California is a leader in the United States when it comes to environmental regulation. But the economic crisis threatens to undermine its climate-friendly plans. The New York Times gives the example of CalPortland, a cement company in Colton, which is struggling to find the resources to retrofit its plant to reduce CO2 emissions. Whereas lawmakers had estimated it would cost $200 million to upgrade all eleven cement plants in the state, now it looks like that much would be needed just for the Colton plant. And with the economic crisis, cement prices have fallen to levels that force a revision of the cost-benefit calculus for climate-related investments.
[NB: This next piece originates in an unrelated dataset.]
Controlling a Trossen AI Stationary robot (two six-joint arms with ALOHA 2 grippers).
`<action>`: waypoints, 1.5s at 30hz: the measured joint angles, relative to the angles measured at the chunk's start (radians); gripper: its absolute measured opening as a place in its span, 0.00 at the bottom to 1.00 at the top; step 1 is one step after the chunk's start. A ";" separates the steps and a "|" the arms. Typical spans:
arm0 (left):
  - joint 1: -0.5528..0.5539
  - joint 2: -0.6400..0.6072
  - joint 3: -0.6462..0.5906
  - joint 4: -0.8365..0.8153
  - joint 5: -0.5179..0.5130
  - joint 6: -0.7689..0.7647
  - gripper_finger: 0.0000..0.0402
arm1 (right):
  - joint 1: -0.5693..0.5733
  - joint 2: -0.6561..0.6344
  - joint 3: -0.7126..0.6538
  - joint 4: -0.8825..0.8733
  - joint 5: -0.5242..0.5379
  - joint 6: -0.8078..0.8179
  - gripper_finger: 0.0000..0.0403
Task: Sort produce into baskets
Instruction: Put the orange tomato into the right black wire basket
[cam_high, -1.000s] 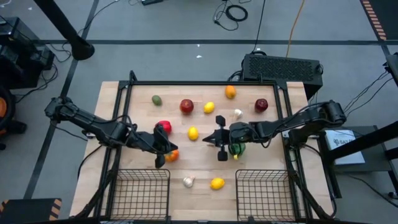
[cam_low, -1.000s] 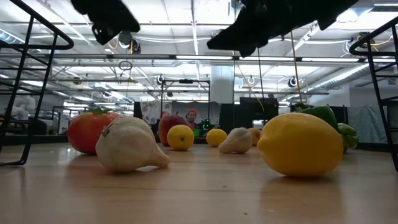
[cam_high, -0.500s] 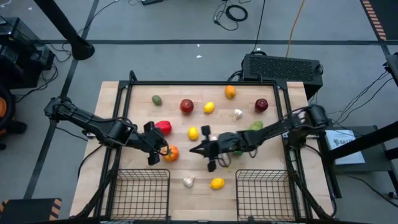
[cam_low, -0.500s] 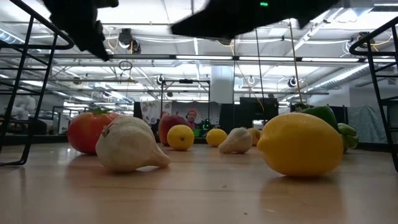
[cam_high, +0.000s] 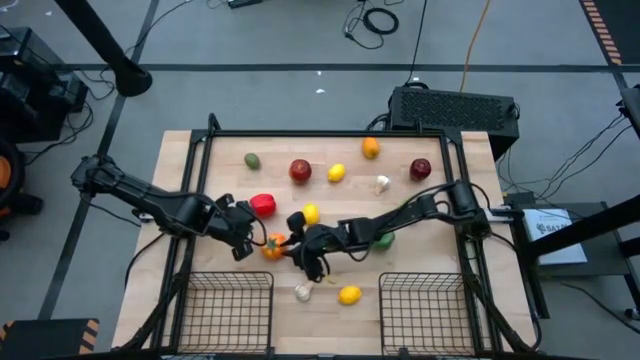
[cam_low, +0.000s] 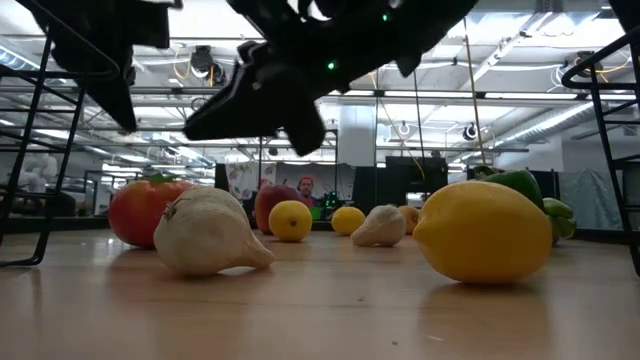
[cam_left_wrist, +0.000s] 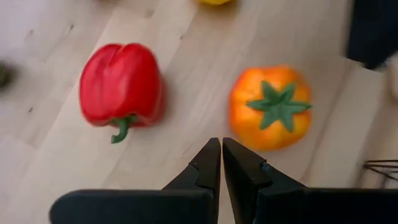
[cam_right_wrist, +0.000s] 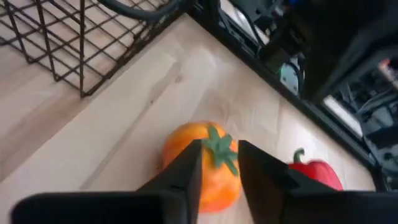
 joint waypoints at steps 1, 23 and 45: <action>0.000 0.000 -0.009 0.001 -0.003 -0.001 0.07 | 0.001 0.010 0.000 0.022 -0.001 -0.011 0.29; 0.000 0.001 -0.122 0.099 -0.005 -0.047 0.07 | -0.005 0.114 0.000 0.202 -0.008 -0.178 0.37; 0.002 0.161 -0.124 0.170 -0.023 0.086 0.07 | -0.032 0.131 0.000 0.253 -0.050 -0.170 0.32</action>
I think the bigger lesson is that the economic crisis presents policymakers with a "double distributive" burden: the distribution of costs and benefits resulting from a process of decarbonising our economies, complicated further by the loss of jobs and economic opportunities during a severe recession. It's one thing to claim that 'green' jobs can be created; quite another when the pressure of job losses in other sectors builds up. Any economic restructuring would involve distributive questions; this time it's just doubly challenging.
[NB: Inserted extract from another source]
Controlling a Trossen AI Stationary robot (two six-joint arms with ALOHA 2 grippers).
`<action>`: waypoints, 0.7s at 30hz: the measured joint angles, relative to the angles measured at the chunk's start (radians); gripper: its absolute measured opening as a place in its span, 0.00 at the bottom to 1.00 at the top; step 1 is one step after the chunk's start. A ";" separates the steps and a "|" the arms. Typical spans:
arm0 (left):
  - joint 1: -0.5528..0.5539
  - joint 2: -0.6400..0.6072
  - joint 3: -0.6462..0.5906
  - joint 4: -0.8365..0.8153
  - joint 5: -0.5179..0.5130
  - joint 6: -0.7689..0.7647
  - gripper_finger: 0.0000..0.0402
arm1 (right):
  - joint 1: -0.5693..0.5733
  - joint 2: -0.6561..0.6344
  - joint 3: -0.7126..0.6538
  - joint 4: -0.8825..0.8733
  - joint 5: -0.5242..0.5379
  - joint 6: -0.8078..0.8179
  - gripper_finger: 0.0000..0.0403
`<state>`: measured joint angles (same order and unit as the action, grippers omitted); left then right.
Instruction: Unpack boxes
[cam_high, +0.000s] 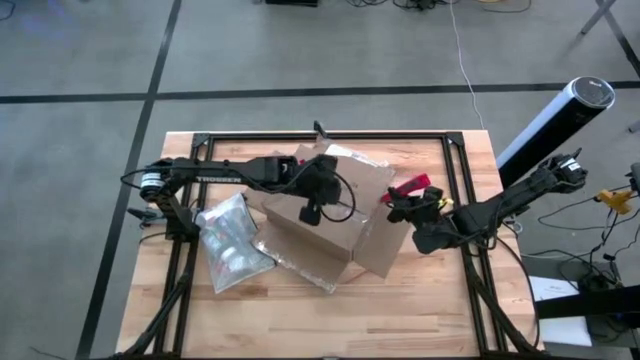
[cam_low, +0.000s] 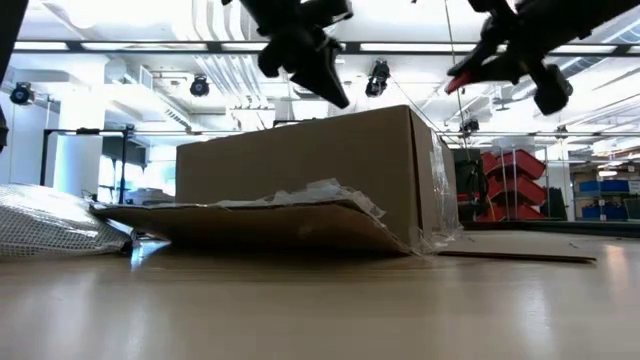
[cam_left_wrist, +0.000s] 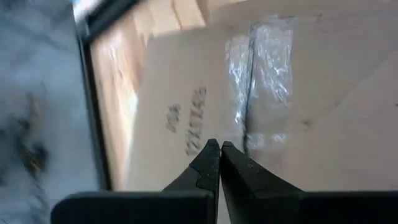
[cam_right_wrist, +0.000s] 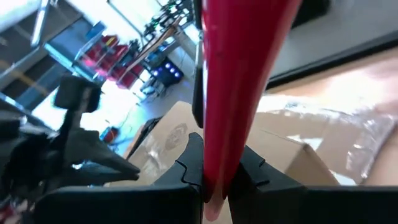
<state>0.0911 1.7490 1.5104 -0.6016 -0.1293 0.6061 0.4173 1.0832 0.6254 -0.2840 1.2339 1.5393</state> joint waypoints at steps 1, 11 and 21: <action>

Which brings me to my final point: what happens when developing countries try to reduce their emissions? One feasible pathway for countries like China and India is to increase the efficiency of their coal-fired power plants, using already available improved technologies (more on those details in a few days). While improved efficiency would have economy-wide benefits, it is hard to find good estimates of how the incremental costs of upgrading plants would affect individual sectors of the economy (power generation, cement, iron and steel, etc.). Without such estimates, it would be harder still to measure the distribution of costs and benefits across sectors. And, more importantly, it would undermine developing countries' efforts to secure guaranteed financing from rich countries for technological upgrades.